Task prompt >>
Please retype the entries below exactly, only from their first line through the line containing "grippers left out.", leaving every picture out.

** Available data follows **

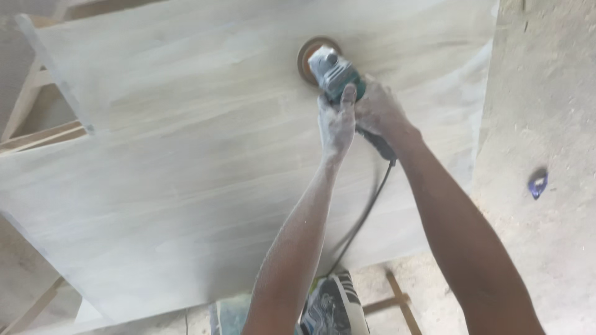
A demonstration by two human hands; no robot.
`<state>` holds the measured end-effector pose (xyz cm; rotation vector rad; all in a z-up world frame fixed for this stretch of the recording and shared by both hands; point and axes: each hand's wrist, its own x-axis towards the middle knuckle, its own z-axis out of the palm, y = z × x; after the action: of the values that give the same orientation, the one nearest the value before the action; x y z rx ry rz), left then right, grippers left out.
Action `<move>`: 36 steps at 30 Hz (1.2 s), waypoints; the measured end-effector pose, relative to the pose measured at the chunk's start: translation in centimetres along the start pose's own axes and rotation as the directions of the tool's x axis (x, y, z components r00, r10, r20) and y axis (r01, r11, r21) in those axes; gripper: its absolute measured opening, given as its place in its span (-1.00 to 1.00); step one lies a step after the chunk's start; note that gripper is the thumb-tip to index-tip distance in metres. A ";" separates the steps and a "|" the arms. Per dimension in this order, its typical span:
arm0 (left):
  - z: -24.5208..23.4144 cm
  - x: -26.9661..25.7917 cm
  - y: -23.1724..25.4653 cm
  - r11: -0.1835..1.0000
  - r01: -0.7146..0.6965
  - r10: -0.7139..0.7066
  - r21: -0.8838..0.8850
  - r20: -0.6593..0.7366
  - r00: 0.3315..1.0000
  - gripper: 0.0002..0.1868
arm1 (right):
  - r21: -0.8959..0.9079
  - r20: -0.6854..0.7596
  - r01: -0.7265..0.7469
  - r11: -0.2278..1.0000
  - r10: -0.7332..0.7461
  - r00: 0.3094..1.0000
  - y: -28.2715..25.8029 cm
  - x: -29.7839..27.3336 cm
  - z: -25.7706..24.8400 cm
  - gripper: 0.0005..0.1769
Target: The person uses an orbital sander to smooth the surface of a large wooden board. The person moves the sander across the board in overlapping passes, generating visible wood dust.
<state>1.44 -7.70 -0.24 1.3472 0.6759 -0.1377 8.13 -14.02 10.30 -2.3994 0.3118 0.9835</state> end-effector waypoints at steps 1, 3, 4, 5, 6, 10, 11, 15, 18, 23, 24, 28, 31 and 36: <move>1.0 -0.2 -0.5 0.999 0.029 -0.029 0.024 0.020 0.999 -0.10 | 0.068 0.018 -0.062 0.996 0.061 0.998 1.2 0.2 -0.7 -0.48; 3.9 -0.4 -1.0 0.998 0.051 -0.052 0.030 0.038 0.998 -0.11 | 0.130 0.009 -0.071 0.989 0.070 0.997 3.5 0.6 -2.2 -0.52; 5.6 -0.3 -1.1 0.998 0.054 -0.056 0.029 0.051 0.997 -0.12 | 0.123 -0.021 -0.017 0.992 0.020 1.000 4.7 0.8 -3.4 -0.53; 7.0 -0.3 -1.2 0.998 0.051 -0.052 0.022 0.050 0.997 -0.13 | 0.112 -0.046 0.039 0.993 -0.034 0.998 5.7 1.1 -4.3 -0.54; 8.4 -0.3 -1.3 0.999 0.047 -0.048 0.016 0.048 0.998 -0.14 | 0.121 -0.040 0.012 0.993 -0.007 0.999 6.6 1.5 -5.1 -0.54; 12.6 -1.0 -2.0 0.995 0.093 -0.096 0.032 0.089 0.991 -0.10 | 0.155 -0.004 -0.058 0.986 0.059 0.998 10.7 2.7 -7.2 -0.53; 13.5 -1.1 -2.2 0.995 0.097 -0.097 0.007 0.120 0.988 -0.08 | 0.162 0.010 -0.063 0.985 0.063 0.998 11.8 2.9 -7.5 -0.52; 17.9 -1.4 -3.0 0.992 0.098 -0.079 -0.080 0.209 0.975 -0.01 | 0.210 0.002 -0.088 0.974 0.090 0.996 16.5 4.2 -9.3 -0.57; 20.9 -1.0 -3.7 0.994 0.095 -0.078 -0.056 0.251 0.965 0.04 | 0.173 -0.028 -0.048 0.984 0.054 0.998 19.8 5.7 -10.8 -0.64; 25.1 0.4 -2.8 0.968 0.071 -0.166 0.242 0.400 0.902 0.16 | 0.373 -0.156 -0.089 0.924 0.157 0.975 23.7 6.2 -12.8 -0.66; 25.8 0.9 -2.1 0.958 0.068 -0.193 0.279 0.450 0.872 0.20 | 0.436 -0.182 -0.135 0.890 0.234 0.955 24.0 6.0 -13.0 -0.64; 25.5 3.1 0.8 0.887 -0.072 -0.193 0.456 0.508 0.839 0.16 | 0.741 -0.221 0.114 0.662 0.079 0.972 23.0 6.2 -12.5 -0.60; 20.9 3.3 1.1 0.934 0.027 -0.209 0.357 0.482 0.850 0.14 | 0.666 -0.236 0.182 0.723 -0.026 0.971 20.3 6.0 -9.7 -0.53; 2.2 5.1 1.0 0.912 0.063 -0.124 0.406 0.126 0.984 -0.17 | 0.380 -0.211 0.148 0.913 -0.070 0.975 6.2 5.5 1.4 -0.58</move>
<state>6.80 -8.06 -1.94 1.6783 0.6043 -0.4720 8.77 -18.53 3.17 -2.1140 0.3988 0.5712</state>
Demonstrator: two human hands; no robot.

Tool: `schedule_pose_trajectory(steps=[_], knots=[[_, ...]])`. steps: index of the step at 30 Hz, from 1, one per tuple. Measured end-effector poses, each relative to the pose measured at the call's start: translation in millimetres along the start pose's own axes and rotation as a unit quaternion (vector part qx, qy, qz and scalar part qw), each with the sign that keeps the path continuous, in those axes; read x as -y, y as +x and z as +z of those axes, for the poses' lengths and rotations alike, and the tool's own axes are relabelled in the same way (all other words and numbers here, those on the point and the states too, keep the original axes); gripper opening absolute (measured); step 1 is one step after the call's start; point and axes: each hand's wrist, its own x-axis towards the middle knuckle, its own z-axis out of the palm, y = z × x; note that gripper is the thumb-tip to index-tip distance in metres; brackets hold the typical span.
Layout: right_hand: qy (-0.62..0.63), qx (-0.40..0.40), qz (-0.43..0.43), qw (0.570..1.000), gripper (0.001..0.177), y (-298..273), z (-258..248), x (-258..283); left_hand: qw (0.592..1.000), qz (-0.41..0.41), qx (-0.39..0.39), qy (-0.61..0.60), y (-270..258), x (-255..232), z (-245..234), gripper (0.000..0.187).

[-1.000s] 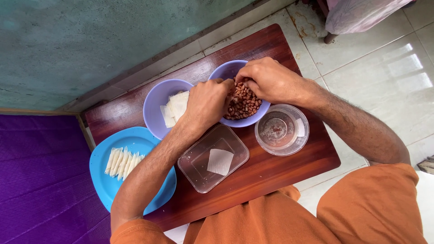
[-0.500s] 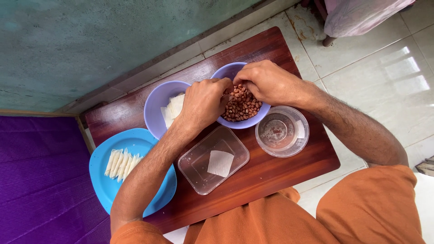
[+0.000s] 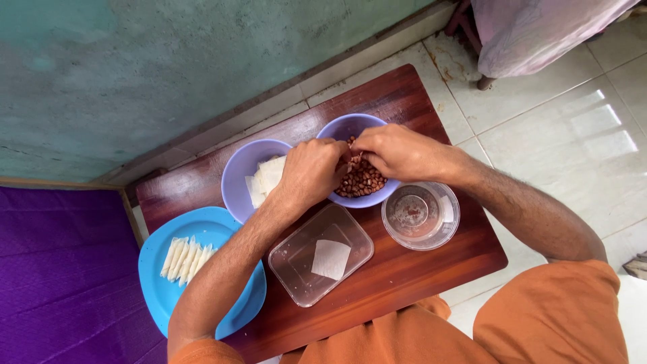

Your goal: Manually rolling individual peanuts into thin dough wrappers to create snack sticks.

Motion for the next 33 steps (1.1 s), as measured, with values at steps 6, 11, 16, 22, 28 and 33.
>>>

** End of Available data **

Problem solution >>
A demonstration by two human hands; no robot.
`<state>` holds the measured end-effector pose (xyz cm; rotation vector rad; all in a z-up world frame fixed for this stretch of the recording and shared by both hands; point and axes: each hand's wrist, its own x-axis towards the middle knuckle, its own z-axis out of the palm, y = z × x; after the action: of the values that give the same orientation, the one nearest the value before the action; x y z rx ry rz), left then right, grippers left out.

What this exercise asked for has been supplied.